Monday 13 August 2012

De rerum magicae artis

Do you use magic? I find I do. You will not find me dancing naked in a field at the full moon, attending a seance or excising newts' eyes. There are some things I do that are irrational yet produce results. Yesterday I was filling out a form. I finished around lunchtime and left it on my desk. I did not put it anywhere else, nor did I tidy anything up. Today I needed that form. I saw it and got on with filling my bag with some other bits and pieces. My brain was a little distracted, so I assumed I had put the form in my bag along with some music, a book, a pen, some paper, an umbrella, some sunglasses and some sunscreen (the weather here is very mutable at the moment). After I had walked half a mile, I had one of those panicky little moments. "Did I pack the papers?!" Sure enough, on rifling through my bag the papers were not there.

Darn. Well, I shall just have to ring home and get Dad to find them for me. They're probably on my chest of drawers. I rang. He looked. He did not find. I returned home. The papers have gone. They are not on my desk, my chest of drawers, my bed, my floor, or anywhere. "Yeah, Pete, that's because you clearly put them somewhere else!" Nuh-uh! I shall run through the events, Mr Holmes, and let you solve this problem. I had the papers yesterday. I was working and finished with them around midday. I left them on my desk. I then did a little painting around the house. I did not take the papers with me. I have never tried taking a form with me when painting a window-frame. I did a few other things, none of which involved me removing the papers from the room.

I was distracted this morning by a problem with my laptop. It's new and so much better than the EeePC I had before. Funnily enough, it's another ASUS. The problem was that Rome: Total War is a little too old for it (vintage 2004, would you believe?). So I was in a bit of a hurry when it came time to leave. I knew the papers were just on my right, and must have thought I would grab them when I had got everything else together. I loaded my bag, and went downstairs where I put my boots on. I have retraced my steps from here to the front-door via the kitchen (an erstwhile fire-place in there is now a cupboard where my footwear lives). The papers are not in any of the rooms I passed through, nor on the staircase I descended. They are not in the hall or the porch. They are not commingled with the other papers I put in my bag. They are not scattered among the papers remnant in my room. Yesterday they were here and today they are gone.

The options I can see are these. 1) My papers fell out of my bag in the first nine minutes or so of my walk. This is unlikely. I habitually wedge them down among heavier items, and my bag, although not zipped shut, had a flap covering the contents. 2) The papers are still in my room and I have developed a selective psychosomatic blindness. That sounds a bit alarming. 3) I ate or otherwise destroyed the papers in my sleep. Nobody has ever mentioned to me that I sleep walk, so I doubt this. 4) My papers have disappeared somewhere and will only reappear when I perform the correct ritual. I am going with this as an explanation, as I have had success here.

Have you ever put something down, and reached for it only to find it had gone?
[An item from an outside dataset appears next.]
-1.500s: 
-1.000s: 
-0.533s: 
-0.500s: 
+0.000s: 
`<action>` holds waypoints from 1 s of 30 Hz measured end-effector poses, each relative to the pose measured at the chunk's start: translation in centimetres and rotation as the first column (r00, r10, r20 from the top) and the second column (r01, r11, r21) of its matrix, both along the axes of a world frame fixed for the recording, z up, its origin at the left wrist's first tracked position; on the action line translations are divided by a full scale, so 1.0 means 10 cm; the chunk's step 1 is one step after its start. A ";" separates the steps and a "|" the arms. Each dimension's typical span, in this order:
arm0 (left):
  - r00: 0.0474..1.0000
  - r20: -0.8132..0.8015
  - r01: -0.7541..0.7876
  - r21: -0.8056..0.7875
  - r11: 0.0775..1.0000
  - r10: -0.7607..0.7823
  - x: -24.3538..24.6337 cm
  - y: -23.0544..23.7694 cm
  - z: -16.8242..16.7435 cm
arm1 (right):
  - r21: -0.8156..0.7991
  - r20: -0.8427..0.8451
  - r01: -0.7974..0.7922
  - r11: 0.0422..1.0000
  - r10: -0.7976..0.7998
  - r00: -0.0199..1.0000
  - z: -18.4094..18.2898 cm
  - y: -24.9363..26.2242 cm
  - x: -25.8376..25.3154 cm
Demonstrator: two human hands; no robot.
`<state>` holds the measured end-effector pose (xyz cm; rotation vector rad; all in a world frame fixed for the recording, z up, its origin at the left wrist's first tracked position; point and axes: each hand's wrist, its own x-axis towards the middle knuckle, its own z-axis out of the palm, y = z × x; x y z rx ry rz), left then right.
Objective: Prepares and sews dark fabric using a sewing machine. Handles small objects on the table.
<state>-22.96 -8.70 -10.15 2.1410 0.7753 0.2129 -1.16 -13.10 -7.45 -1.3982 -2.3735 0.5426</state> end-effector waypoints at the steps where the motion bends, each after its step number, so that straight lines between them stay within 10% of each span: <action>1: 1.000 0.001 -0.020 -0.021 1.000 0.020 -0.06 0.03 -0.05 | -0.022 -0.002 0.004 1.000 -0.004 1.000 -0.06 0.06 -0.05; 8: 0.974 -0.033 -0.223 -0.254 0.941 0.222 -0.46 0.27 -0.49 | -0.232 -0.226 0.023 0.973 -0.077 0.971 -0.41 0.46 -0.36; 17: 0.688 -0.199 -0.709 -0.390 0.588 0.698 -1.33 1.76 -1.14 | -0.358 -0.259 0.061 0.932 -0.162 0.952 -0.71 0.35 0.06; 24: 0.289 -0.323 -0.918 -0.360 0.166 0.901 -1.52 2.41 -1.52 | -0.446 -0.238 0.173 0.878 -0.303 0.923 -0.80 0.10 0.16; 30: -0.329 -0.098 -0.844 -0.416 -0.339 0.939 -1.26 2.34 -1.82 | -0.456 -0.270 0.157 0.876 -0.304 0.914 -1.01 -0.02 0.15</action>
Perhaps it reappeared on the other side of the room, perhaps to your left when it was on your right. Maybe it never came back. I do think you should have a proper look for stuff when you lose them. We are absent-minded creatures, and it is almost always the case that a few minutes' search will solve The Mystery of The Missing Pen. In fact, this is always the first part of my magical ritual. I search the area where I know something has gone missing. It is best to mumble the name of whatever you are looking for, say researchers. People may well think you are a bit mad when you do, especially if you cite an article in The Daily Mail as your back-up. Once I have searched the area, I start searching any areas where I might just perhaps have left what I have lost. If I have walked into a room since I last had the item, perhaps it is there. If I've lost a pen, maybe I really did just pop it down on the table while pouring a glass of water, only for someone to ask me a question and distract me from picking up the pen.

So far you might be shaking your head wryly, "Pete, where's this magic?" Well, that's it. I think of magic as doing something that doesn't make any sense. I know exactly where those papers were, where they could be, and should be. They are not there, so I am looking in a lot of places I know they are not. If they turn up, that is magic. But that is not the last stage on this ridiculous trip. Next I have a look in places where the missing items could not be. For instance, I know which rooms of the house I have been in since filling out the form yesterday. So if the piece of paper turns up in a room I have not been in, that is impossible. I have experienced that before. More normally the final result is that I search everywhere: the place I left the item, the places it could be, the places it isn't likely to be, the places it cannot be, and I come back, ritual complete, to find the missing item demurely in exactly the place I left it and searched so exactingly originally. I get the missing thing back. I like it. Not a lot, but I like it.

EDIT: The story has the expected ending. I filled out another form with as much detail as I could piece together, placed it very carefully and consciously in my bag, and went to bed. I got up the next day and stripped my bed to wash the bedlinen, which I would have done the day before if I had not been rushing about trying to find the missing papers. Underneath a pillow - where I'm sure we all secure our important papers! - were the missing documents.